For its first three tracks, Sexwitch is exciting and sensuous but just shy of explosive. That changes dramatically on the album’s last Middle Eastern excursion, ‘Kassidat El Hakka’, a return to Morocco and a burst of pure fire, opening on shrill, spindly guitar and a low chant that are soon joined by pounding circular drums in a dense and ominous grind. Eight minutes long and relentless in its rhythmic pulsation, ‘Kassidat’ is the album’s heart, both in sequencing and in style: dark, propulsive, and relentless, and by far Khan’s most extreme vocal work-out. The menacing tension harnessed on the earlier tracks erupts here to beautifully dramatic results. A charge sometimes leveled against Khan is that she’s too restrained, as if the authenticity of a singer’s delivery is contingent on a loss of control; that’s definitely not a problem here. It’s the most intense vocal performance she’s ever released, and though perhaps surprising if you’ve only heard her studio album, it’s less so if you’ve seen Khan play live over the last few years.

This explosive centrepiece is followed by ‘War In Peace’, the only number originally in English and not translated by Khan, and a drastic shift in style from the Middle Eastern explorations of the first tracks. ‘War In Peace’ is enjoyable and sultry, controlled despite being incredibly spacious, but it’s also formless enough not to be permanently distinctive. The best moment comes three and a half minutes in, when the beat suddenly tightens and Khan starts emoting wordlessly in a coiled, reverb-soaked yowl for a full minute before the track stutters to a stop, but even that belated burst of intensity can’t save ‘War’ from being largely a throwaway. The final song, ‘Lam Plearn Kiew Bao’, opening with an entire minute of twirling harmonium, does nothing to break the space-jam-session feel. But slower and more sensual, and with lyrics that link love to natural forces and planetary phenomena, making it, with its 3:59 running time especially, the song I would most readily identify as a Bat For Lashes b-side or demo.

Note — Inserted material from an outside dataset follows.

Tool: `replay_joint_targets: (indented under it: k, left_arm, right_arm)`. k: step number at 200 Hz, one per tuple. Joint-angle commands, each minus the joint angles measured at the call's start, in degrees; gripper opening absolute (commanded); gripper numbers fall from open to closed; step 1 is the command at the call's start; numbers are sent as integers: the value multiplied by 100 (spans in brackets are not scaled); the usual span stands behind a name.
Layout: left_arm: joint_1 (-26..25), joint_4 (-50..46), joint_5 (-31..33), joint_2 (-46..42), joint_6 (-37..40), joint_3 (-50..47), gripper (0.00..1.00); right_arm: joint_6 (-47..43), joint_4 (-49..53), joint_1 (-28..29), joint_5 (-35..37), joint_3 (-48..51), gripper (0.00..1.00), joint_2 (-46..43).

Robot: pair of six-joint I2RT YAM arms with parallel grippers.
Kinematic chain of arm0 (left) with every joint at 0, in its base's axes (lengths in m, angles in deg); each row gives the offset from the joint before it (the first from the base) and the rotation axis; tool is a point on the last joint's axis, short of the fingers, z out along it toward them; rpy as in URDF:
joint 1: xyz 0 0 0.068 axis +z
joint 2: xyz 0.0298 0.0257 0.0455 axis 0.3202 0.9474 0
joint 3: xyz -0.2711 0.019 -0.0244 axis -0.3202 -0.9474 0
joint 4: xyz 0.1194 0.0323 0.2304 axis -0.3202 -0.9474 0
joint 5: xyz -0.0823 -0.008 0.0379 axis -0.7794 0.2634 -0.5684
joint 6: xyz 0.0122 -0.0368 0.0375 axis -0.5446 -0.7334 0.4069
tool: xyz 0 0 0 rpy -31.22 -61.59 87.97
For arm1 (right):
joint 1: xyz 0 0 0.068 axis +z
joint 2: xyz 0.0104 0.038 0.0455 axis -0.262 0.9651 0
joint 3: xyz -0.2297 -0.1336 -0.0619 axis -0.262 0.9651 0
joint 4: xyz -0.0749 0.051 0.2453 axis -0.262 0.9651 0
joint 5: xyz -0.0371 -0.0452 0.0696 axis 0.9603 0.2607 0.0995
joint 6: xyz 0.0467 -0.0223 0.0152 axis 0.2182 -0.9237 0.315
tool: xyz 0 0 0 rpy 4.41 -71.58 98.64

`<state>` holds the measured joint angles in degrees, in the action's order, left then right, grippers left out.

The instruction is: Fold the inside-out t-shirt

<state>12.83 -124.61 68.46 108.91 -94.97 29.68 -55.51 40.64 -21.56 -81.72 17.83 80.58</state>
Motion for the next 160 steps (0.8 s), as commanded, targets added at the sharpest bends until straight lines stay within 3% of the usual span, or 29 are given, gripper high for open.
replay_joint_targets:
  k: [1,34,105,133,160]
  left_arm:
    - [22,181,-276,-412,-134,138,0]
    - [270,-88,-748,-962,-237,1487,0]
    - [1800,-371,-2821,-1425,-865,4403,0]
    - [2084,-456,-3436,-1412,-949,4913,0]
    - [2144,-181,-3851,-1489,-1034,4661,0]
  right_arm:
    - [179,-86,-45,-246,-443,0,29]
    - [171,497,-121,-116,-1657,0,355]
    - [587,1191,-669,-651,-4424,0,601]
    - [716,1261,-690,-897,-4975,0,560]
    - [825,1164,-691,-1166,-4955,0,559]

After the pulsing intensity of the first four tracks, these last two are a slightly jarring change in direction and, frankly, less interesting than their predecessors, more demure outliers on an otherwise thrilling release. One can see why Khan, whose last name is Persian in origin, might have found it strategically simpler to cast a musical net beyond the Levant and include these last two numbers, hailing from the US and from Thailand, respectively. They help preempt a narrative that clumsy journalism would inevitably cast; indeed, the nominal global reach of the project is clearly emphasised in its press materials. But the tacked-on feel of these last two tracks distracts from the harmonic and rhythmic unity of the first four. A slower number or two after the crazed burn-up of ‘Kassidat El Hakka’ isn’t a bad idea, but these two tracks, the conventionally rock psych-jam of ‘War In Peace’ especially, just don’t quite complete the sonic narrative of the first four tracks quite the way you hope for.

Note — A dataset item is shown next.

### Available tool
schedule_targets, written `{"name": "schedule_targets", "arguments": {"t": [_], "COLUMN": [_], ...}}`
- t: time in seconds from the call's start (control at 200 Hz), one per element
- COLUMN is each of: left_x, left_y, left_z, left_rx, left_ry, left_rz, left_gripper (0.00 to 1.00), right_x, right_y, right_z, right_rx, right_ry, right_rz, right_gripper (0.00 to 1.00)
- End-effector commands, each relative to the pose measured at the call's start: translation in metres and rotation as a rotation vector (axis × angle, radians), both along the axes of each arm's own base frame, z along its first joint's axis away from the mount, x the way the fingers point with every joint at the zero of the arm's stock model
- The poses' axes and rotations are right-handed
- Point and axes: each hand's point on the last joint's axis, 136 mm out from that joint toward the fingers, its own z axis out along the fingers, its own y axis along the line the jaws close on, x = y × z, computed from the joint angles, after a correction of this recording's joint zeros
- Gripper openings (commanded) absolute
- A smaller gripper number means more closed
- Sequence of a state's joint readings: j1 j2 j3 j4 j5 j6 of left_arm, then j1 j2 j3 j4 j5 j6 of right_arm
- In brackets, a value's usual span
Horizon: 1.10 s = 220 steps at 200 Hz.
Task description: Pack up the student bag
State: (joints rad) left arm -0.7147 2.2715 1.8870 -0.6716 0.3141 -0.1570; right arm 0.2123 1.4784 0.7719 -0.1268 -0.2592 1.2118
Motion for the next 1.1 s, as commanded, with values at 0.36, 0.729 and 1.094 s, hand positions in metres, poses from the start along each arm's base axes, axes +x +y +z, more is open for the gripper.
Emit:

There’s a certain stubborn logic to this sequencing that can be appreciated; the sudden left turn fits in with the exploratory feel and nature of Sexwitch, and amps up the loose spontaneity of the other tracks to an idiosyncratic peak. It’s not a bad choice, just a weaker one; two or three more long jams in a double harmonic scale would have worked just fine. But the lack of closure, like the lack of polish, is entirely characteristic of this release, which to be honest is less of an ‘album’ than a longish EP. It was apparently recorded in a single day, which is impressive. As word emerges that Khan is also working on the fourth Bat For Lashes LP, it remains to see if this is an isolated diversion or a herald of things to come. In either case, Sexwitch is a great ride.